Biography,  Christianity

C.S. Lewis and Bottoming Out

It seems to us that he went from being a formidable atheist to a formidable Christian right away, but he didn’t. There really are about ten years that we really don’t know very much about. When Lewis was in one way God, I think, was preparing him. These are the thirties when he was just venturing gradually into Christianity. He wrote a few poems, but during that time Lewis realized that he would never be a great poet; all the plans that he’d made for himself were coming to nothing. He might not ever do anything really worthwhile. And I think he reached the Valley of Humiliation that Bunyan wrote about where you have to just give up everything and realize you don’t really have anything to present before God. You know, you may be a tutor in an Oxford college — but so what? You’re just a teacher, still. You haven’t really done anything. And I think he was brought down to the absolute bottom, so you could say, “God is my all,” and mean it — and not think, “God is my all, but I’ll also have my books to my credit and when I leave the college everybody will know who I am.” No, it wasn’t that way. He had nothing except God. (Walter Hooper, Day of Discovery, “The Life of C.S. Lewis” Part 2)

It’s encouraging, isn’t it, that a Christian who has had such an incredible impact on so many of us may have felt this familiar sense of personal crisis. This was roughly halfway through his life. He was converting to faith in God and had written only a couple of books of poetry. All of his future books were yet to be written: books providing us with imaginative terms for comprehending God’s character and work; books providing deep encouragement and honest struggle in pain and grief; books wrestling with the intellectual difficulties of faith; books that simply bring joy, the window into Heaven that illuminated his own path.
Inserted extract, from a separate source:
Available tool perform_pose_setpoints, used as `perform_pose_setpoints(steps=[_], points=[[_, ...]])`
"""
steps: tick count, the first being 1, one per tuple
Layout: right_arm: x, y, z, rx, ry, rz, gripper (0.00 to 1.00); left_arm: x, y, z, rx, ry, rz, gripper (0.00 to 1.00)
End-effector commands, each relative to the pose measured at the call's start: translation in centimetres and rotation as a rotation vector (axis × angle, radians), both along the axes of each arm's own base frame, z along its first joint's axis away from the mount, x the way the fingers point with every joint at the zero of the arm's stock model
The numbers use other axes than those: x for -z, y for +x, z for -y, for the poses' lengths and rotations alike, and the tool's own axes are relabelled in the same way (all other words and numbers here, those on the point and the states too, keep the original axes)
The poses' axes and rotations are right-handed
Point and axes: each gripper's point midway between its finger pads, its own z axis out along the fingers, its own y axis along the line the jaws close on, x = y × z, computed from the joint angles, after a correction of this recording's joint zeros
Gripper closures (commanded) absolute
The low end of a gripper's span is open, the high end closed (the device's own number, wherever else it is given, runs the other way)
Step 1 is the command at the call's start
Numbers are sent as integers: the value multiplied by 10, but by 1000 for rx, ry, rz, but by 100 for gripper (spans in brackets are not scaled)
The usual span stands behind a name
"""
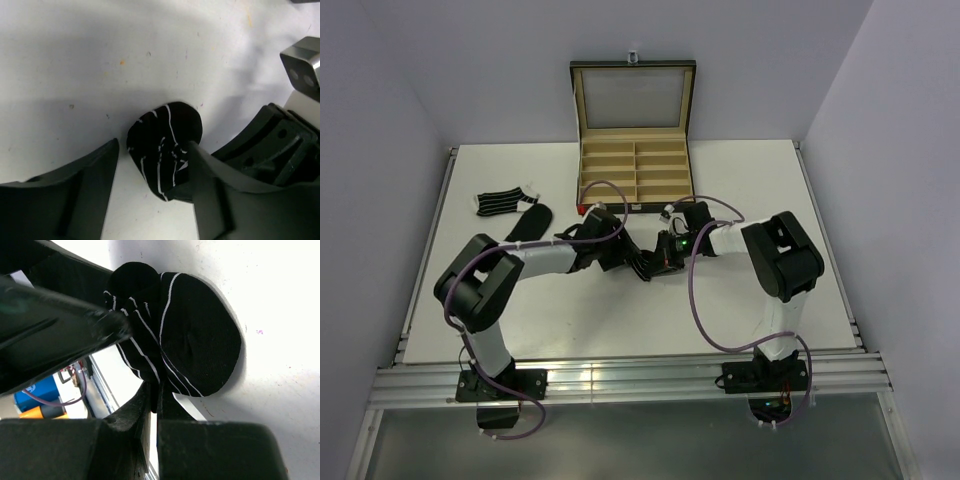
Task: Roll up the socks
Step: Roll the sock at the center of the board.
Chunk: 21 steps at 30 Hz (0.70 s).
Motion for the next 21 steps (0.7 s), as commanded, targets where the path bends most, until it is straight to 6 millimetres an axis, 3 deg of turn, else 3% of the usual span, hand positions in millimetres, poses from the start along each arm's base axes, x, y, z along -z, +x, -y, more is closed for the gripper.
perform_pose_setpoints(steps=[1, 8, 9, 11, 12, 15, 17, 18, 19, 21], points=[[-7, 13, -3, 13, 26, 17, 100, 37, -11, -20, -21, 129, -88, 39], [-16, 19, 1, 27, -10, 87, 99, 42, -15, -23, -17, 165, -114, 78], [-15, 21, 4, 36, -41, 115, 94, 41, -15, -23, -9, 173, -110, 87], [-27, 21, 5, 40, -61, 185, 85, 35, -11, -21, -4, 182, -95, 96], [-29, 21, 6, 37, -80, 221, 73, 36, -14, -25, 6, 206, -106, 100], [-40, 22, 10, 61, -164, 360, 56, 33, -13, -28, 27, 254, -114, 100], [-48, 30, 19, 114, -256, 478, 50, 29, -10, -27, 41, 273, -116, 100], [-52, 24, 11, 98, -268, 530, 49, 29, -11, -28, 56, 288, -123, 100], [-50, 30, 20, 148, -350, 585, 48, 28, -11, -28, 60, 294, -126, 100], [-62, 23, 7, 123, -389, 708, 46, 32, -15, -31, 76, 323, -152, 100]])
But before all that came this — something very close to despair. It’s a state of mind I can relate to, this feeling that time is passing, and you’re not amounting to anything. He couldn’t have imagined what God would do with his life once it was entirely surrendered. Neither can any of us.

3 Comments

  • Barbara H.

    It’s encouraging that his greatest work came in the latter half of his life, yet everything that led up to it prepared him for it. As I’m somewhere into the latter half as well, a verse that has helped me along the way is Psalm 92:13-15: “They are planted in the house of the Lord; they flourish in the courts of our God. They still bear fruit in old age; they are ever full of sap and green, to declare that the Lord is upright; he is my rock, and there is no unrighteousness in him.” I don’t think C. S. Lewis was “old” even when he passed away, but we tend to think of youth as our most productive years, and it helps to know God can still use us, when we’re surrendered to Him, even when we think the “best years” are behind us.

  • Ruth

    There’s a passage in Screwtape, I think, though I can never find it, about that point when you realize life is pretty much just more of the same, the same struggles, the same temptations, the same issues, and that nothing all that extraordinary is going to happen. I can relate. (But of course it isn’t true that you haven’t amounted to anything.)

  • bekahcubed

    That feeling that time is passing and we’re not making much of our lives is a common one – both my husband and I struggle with it from time to time. The part that’s hard for me is coming to grips with both my desire to be great (someone people write biographies about) and my recognition of the greatness of the ordinary (my parents have accomplished something great in raising seven children who love the Lord – but we are probably the only biography that will ever be written of them.)

    I think it comes down to what Hooper described – coming to the point where we acknowledge that God is our all. Then, whether we accomplish something “great” or “ordinary”, our lives will never have been in vain.